What the task asks:
All lines holding the word "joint" in the listing below need to be copied.

Data:
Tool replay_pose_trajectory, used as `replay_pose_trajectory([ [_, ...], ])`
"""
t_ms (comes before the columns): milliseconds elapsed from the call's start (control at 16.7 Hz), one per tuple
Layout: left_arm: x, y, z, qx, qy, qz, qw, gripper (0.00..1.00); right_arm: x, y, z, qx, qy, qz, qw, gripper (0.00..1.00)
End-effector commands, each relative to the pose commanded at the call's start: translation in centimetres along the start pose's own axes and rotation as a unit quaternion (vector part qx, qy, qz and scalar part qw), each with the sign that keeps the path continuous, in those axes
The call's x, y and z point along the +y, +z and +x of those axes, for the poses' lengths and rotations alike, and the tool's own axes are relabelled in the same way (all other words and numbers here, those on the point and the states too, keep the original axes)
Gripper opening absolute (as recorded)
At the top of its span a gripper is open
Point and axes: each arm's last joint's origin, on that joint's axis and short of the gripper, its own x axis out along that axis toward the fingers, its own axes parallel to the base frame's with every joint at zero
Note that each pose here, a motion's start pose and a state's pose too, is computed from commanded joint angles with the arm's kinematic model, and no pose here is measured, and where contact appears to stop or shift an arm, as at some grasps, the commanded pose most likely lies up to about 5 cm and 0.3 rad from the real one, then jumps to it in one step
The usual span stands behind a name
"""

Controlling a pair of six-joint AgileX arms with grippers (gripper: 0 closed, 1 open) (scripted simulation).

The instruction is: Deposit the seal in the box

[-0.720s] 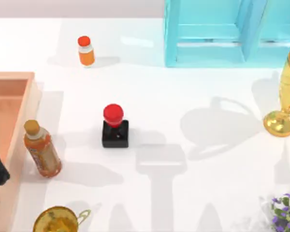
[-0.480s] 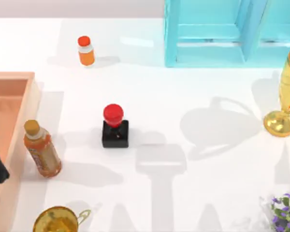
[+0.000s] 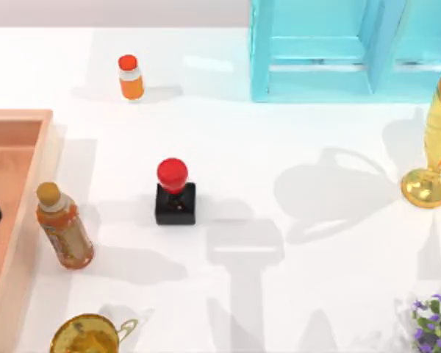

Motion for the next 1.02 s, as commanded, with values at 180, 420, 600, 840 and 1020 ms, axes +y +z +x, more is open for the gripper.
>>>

Written answer:
Point and axes: each arm's last joint's origin, on that joint's axis and short of the gripper, its own x axis out along that axis toward the fingers, its own axes parallel to the base frame's with every joint at zero
Note that each pose here, a motion's start pose and a state's pose too, is computed from commanded joint angles with the arm's kinematic model, and no pose here is measured, and where contact appears to stop or shift an arm, as at some grasps, the commanded pose most likely lies up to about 5 cm and 0.3 rad from the real one, then jumps to it in one step
Controlling a pair of six-joint AgileX arms with grippers (gripper: 0 closed, 1 open) (scripted simulation).

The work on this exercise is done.